The Resurrection and the Damned

  • Thread starter Thread starter lwest
  • Start date Start date
Status
Not open for further replies.
L

lwest

Guest
When we die, we are judged. Heaven, hell or purgatory. At the Resurrection, we’ll get our bodies back and the damned will go back to hell? Is that how it’s to work? Will the saved be witnessing their loved ones and friends and acquaintances return to hell? Has anyone heard a priest discuss this?
 
The damned are resurrected and continue their eternal punishment in hell in mind and in the faculties of the senses. Naturally, any separation from Heaven and hell between relatives and friends is permanent:

The resurrection of all the dead, “of both the just and the unjust” (Acts 24:15), will precede the Last Judgment. This will be “the hour when all who are in the tombs will hear [the Son of man’s] voice and come forth, those who have done good, to the resurrection of life, and those who have done evil, to the resurrection of judgment” (John 5:28-29). Then Christ will come “in his glory, and all the angels with him. . . . Before him will be gathered all the nations, and he will separate them one from another as a shepherd separates the sheep from the goats, and he will place the sheep at his right hand, but the goats at the left. . . . And they will go away into eternal punishment, but the righteous into eternal life” (Matt. 25:31, 32, 46) .
CCC 1038

Hell is not something that God desires but something that a creature is capable of affecting upon themselves:

We cannot be united with God unless we freely choose to love him. But we cannot love God if we sin gravely against him, against our neighbor or against ourselves: "He who does not love remains in death. Anyone who hates his brother is a murderer, and you know that no murderer has eternal life abiding in him."612 Our Lord warns us that we shall be separated from him if we fail to meet the serious needs of the poor and the little ones who are his brethren.613 To die in mortal sin without repenting and accepting God’s merciful love means remaining separated from him for ever by our own free choice. This state of definitive self-exclusion from communion with God and the blessed is called “hell.”
CCC 1033

Peace.
 
Last edited:
I get that. I’m just wondering if the saved will witness this horror. Suppose, for example, a child or spouse ends up in hell. The saved parent/spouse is standing there before Jesus and gets to see the child or spouse return to hell with their resurrected body. How horrid to know they’ll never see them again. Ever. And if someone does go to hell before the Resurrection, I would imagine they’d regret their life choices. I wish there was a way for them to repent and be saved at the Resurrection. But what has been revealed is Divine Truth. I’m not questioning it. Just wishing it were different. I hope that’s not sinful. Thank you for discussing this.
 
I get that. I’m just wondering if the saved will witness this horror. Suppose, for example, a child or spouse ends up in hell. The saved parent/spouse is standing there before Jesus and gets to see the child or spouse return to hell with their resurrected body. How horrid to know they’ll never see them again. Ever. And if someone does go to hell before the Resurrection, I would imagine they’d regret their life choices.
At that time, those in Heaven will exist in the full presence of God, and such things won’t affect them the way it would affect you or I today. That can be a bit hard to hear, I know, but it’s true. We’re home and whole and complete when we’re in Heaven, forever. We won’t have the same outlook on things that we do now.
 
When we die, we are judged. Heaven, hell or purgatory. At the Resurrection, we’ll get our bodies back and the damned will go back to hell? Is that how it’s to work? Will the saved be witnessing their loved ones and friends and acquaintances return to hell? Has anyone heard a priest discuss this?
Hell is a state before the second resurrection since the dead bodies are not united with their souls.
 
we’ll get our bodies back and the damned will go back to hell?
No? You asked: “we’ll get our bodies back and the damned will go back to hell?”
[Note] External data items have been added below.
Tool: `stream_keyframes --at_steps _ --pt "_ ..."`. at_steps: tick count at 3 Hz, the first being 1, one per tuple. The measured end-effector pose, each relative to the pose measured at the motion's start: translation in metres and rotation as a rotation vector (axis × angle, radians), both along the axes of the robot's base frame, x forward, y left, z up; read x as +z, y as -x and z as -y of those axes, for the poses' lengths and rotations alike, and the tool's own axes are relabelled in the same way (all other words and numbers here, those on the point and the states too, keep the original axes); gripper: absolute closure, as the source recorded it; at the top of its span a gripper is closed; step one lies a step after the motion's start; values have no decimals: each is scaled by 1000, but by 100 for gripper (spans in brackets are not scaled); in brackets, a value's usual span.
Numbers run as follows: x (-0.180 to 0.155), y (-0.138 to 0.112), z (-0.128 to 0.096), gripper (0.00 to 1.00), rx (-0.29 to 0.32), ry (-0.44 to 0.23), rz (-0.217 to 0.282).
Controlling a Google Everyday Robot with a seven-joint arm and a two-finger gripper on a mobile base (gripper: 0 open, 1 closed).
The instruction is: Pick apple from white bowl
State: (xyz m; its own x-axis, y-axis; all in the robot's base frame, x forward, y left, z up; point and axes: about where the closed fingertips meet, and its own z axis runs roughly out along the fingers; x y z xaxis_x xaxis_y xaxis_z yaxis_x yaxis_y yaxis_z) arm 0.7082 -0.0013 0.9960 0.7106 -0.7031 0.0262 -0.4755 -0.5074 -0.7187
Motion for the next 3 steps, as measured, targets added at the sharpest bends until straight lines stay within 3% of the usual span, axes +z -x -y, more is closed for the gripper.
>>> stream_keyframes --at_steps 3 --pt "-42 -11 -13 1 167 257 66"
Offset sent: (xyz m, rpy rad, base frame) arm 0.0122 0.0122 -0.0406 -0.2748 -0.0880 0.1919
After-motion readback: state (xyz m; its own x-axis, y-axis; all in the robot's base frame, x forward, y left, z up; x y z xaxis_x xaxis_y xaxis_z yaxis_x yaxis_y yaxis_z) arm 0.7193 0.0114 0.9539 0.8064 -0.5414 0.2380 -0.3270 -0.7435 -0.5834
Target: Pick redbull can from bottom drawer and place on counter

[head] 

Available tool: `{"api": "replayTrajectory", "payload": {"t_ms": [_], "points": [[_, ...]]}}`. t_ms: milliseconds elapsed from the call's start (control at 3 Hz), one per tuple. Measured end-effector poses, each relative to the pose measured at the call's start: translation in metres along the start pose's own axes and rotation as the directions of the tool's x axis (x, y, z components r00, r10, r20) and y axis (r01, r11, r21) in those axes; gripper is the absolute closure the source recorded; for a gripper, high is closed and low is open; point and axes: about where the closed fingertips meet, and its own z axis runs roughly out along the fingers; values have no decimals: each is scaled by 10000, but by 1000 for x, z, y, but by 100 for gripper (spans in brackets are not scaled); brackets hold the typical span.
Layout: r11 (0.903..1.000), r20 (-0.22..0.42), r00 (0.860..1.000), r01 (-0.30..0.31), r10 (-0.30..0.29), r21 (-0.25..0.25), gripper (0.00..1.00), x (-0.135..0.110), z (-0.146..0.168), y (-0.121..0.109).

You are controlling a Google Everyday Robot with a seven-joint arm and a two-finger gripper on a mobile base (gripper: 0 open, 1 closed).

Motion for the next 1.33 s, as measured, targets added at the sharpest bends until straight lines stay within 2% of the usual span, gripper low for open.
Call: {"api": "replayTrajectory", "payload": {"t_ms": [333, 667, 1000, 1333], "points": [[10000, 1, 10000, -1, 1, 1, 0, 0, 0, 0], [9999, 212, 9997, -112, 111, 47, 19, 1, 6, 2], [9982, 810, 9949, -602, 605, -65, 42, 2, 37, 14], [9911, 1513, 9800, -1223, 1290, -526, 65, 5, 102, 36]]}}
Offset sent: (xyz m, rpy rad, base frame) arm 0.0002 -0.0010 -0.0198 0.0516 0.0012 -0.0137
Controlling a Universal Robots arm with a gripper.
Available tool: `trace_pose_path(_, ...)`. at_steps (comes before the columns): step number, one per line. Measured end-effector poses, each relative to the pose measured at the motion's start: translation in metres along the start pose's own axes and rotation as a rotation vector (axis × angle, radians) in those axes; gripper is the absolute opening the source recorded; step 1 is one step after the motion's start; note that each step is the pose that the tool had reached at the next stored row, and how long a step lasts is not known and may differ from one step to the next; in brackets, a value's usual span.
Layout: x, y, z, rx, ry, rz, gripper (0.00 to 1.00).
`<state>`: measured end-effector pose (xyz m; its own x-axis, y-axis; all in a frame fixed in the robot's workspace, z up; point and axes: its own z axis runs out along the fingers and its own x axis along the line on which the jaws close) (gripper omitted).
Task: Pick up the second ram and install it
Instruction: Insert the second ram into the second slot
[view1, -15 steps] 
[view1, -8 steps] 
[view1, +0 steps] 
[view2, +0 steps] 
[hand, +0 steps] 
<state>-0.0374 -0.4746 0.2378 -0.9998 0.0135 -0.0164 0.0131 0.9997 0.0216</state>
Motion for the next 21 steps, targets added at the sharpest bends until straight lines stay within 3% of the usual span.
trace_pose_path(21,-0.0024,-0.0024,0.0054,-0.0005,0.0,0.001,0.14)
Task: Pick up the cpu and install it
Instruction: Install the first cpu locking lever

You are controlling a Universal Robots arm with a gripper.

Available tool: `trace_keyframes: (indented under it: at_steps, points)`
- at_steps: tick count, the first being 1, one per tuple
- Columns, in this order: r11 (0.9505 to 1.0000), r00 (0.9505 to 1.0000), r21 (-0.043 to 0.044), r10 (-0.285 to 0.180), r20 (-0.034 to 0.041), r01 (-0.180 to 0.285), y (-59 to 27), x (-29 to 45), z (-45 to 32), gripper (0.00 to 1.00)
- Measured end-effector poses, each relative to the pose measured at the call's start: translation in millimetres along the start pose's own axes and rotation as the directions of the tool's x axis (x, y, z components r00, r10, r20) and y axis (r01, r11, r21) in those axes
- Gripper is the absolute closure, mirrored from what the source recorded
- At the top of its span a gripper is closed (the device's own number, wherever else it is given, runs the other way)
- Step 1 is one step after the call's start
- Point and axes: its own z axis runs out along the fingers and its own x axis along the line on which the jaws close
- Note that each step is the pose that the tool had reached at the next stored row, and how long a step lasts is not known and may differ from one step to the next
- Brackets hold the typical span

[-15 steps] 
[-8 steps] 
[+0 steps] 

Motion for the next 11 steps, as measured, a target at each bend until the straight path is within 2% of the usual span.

Since hell is a state before resurrection but after with the soul and the body, a place.
 
I think about this too. It is hard to imagine being happy in heaven if your spouse, parent, child, and/or sibling is in hell. I have people I love with no faith and it makes me sad to think about. I mostly pray that won’t happen and try to trust in God.
 
Will the saved be witnessing their loved ones and friends and acquaintances return to hell?
Yes. And with exalted understanding of everything, it will be clear that God’s balance of justice and mercy is perfect. There will be no sorrow in Heaven.
 
Is that in the catechism? (hell being a state before the resurrection). Is Heaven also a state? Moot point, though, because that’s not what I was asking. The damned will go back to hell…hell being a state or place was irrelevant. It’s still hell, no?
 
It’s all we can do and talk to them if they’re open to it. We can also offer up fasts and sacrifices for them and trust in God’s mercy. It’s almost too much to even think about.
 
Is that in the catechism? (hell being a state before the resurrection). Is Heaven also a state? Moot point, though, because that’s not what I was asking. The damned will go back to hell…hell being a state or place was irrelevant. It’s still hell, no?
In terms of state, the transition that the dead could have is from purgatory to heaven since the particular judgment determines the state. So it it better to say that the damned remain in hell. Yet being resurrected there will also be a place for the resurrected body.

Catechism
1033 … To die in mortal sin without repenting and accepting God’s merciful love means remaining separated from him for ever by our own free choice. This state of definitive self-exclusion from communion with God and the blessed is called “hell.”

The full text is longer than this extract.